So last night, I pulled out my third-favorite running book, Run Less, Run Faster, and calculated how I’d need to train to hit a 1:58 half. That training plan, plus the drop to sea level, would guarantee a sub-2, even if I only followed it for 6 or so weeks (that’s what I told myself anyway). But I kind of winced when I looked at the half-marathon training plan

Too true. And dang it that it is. (From thisisindexed.com.)

because I’d done 15 weeks of it preparing for Austin last year, and the biggest thing I remember about it is that it sucked the life and fun out of my running. Yes, I nailed Austin for a PR, but I still missed by goal by a minute, which upset me more than it should’ve. In the end, I’m not sure thrashing myself–I was injured the entire time–was worth it.

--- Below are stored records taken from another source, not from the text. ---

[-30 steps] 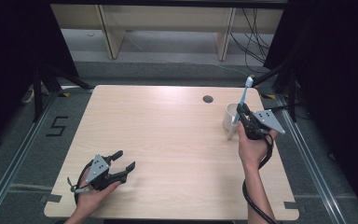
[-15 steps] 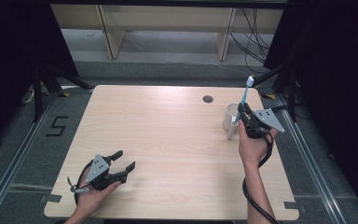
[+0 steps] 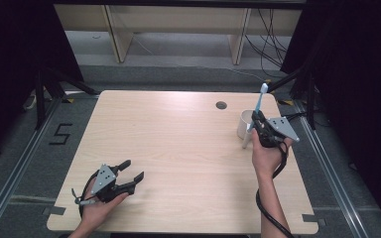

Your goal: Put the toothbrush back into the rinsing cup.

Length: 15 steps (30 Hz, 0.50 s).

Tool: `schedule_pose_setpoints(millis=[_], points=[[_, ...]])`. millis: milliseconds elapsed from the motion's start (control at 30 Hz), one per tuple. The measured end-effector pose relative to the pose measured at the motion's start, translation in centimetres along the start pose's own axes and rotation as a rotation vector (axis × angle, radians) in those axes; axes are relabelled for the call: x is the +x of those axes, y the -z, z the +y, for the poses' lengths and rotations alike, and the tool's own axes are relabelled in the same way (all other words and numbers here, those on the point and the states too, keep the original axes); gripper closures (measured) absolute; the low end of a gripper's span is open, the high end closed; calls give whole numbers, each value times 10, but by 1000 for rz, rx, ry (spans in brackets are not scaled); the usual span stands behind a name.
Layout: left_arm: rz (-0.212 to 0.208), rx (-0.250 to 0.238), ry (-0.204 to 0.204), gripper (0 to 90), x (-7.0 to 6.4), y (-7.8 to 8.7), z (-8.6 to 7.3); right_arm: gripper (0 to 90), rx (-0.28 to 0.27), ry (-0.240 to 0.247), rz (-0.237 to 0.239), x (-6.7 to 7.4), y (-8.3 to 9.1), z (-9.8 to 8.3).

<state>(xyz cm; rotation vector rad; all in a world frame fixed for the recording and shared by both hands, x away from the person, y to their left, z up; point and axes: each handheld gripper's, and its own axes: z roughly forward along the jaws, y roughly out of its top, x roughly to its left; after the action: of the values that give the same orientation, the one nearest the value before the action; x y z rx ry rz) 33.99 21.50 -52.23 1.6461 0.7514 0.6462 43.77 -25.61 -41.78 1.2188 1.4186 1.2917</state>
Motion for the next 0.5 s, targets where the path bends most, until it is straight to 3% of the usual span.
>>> schedule_pose_setpoints(millis=[300, 367, 467, 500], points=[[-7, -15, 1, 313, 0, -2, -1, 793, -4, -11, -18, -2, -1, -5], [-5, -9, -15, 312, 0, -1, 0, 792, -4, -7, -17, -3, -2, -6], [0, 2, -6, 313, 0, 0, 0, 792, 2, -29, -19, -1, -3, -9], [-9, -17, 1, 313, 0, -2, -1, 792, 2, -26, -18, -1, -4, -10]])
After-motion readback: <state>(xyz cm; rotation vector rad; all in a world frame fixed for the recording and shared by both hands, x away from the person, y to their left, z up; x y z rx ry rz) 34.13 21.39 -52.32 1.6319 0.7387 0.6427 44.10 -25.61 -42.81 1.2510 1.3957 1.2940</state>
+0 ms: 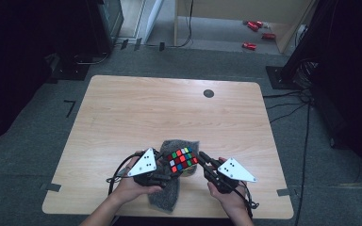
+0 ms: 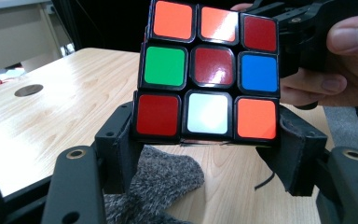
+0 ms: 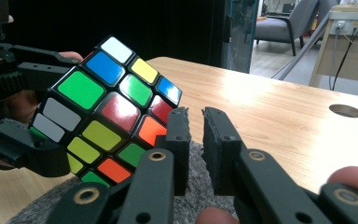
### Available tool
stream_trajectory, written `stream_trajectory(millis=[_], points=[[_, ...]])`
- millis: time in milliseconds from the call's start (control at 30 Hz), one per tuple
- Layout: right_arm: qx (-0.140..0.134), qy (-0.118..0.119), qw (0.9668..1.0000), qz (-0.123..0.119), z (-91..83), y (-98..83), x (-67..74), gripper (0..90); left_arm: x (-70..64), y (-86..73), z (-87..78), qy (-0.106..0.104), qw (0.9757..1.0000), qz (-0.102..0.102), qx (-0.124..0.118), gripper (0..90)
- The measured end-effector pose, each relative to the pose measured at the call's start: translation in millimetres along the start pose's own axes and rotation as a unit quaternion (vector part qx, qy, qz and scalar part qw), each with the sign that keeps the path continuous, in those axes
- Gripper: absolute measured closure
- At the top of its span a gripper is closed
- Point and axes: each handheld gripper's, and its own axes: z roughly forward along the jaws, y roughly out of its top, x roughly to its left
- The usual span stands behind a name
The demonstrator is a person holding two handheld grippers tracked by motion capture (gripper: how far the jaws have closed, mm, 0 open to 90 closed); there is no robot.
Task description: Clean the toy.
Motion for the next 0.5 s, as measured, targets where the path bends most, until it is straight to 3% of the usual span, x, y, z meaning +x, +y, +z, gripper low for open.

I put aside my doubts, though, and set out this snowy morning to do my first tempo run. Two mile warm-up, 3 miles at an 8:30 pace, 1 mile cool-down. Never mind I hadn’t seen an 8 on my Garmin since last August. I gave it my best effort, and hit the 8:30, more or less, but threw in two or five catch-my-breath breaks which, I’m pretty sure, weren’t on the plan. And, in the interest of full disclosure, I went 2.75 miles at tempo, instead of 3.

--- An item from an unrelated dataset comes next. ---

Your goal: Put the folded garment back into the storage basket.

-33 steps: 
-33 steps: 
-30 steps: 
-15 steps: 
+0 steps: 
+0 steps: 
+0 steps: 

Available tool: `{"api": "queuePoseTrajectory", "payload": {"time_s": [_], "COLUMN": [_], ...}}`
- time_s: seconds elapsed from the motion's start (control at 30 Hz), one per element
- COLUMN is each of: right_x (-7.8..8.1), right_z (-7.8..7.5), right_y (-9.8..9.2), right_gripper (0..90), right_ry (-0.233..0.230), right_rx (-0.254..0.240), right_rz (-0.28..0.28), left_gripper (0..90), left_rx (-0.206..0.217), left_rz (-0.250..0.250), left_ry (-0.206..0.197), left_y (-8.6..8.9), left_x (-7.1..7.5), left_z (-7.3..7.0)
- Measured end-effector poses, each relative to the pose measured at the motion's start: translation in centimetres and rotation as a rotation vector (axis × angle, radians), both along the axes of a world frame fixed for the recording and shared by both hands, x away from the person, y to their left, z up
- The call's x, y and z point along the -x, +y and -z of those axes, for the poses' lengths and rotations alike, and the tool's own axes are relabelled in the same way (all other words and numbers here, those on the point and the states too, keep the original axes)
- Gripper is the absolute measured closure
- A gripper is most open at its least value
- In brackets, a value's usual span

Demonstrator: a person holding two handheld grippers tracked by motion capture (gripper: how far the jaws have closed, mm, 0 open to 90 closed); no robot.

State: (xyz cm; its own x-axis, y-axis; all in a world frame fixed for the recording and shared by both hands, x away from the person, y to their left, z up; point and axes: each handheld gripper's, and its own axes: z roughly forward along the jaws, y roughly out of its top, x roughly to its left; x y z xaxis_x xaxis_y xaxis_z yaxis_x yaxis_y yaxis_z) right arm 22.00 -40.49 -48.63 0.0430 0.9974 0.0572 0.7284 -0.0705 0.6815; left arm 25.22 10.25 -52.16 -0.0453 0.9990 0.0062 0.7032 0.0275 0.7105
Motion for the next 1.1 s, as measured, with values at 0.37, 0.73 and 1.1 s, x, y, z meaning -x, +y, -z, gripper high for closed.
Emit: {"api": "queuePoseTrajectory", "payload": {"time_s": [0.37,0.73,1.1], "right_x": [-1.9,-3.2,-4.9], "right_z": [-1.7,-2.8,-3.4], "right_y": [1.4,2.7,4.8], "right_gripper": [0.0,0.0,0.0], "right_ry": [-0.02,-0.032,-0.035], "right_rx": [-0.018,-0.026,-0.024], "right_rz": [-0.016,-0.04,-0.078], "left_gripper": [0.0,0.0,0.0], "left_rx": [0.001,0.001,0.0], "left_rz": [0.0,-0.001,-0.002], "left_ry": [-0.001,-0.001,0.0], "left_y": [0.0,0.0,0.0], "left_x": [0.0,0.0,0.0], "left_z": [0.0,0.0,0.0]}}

Overall, it was a decent inaugural effort, but I’m just not sure I’m up for intense training right now. And my left leg, that Achilles heel of mine, wasn’t pleased after this morning’s run. Plus, these days, I’ve got a workload more demanding than my almost 8-year-old, who is wearing my out with her newest drama queen phase (all I have to say is, Thank goodness for school uniforms). I know right now I don’t need to tiptoe on that tightrope of physical and mental exhaustion.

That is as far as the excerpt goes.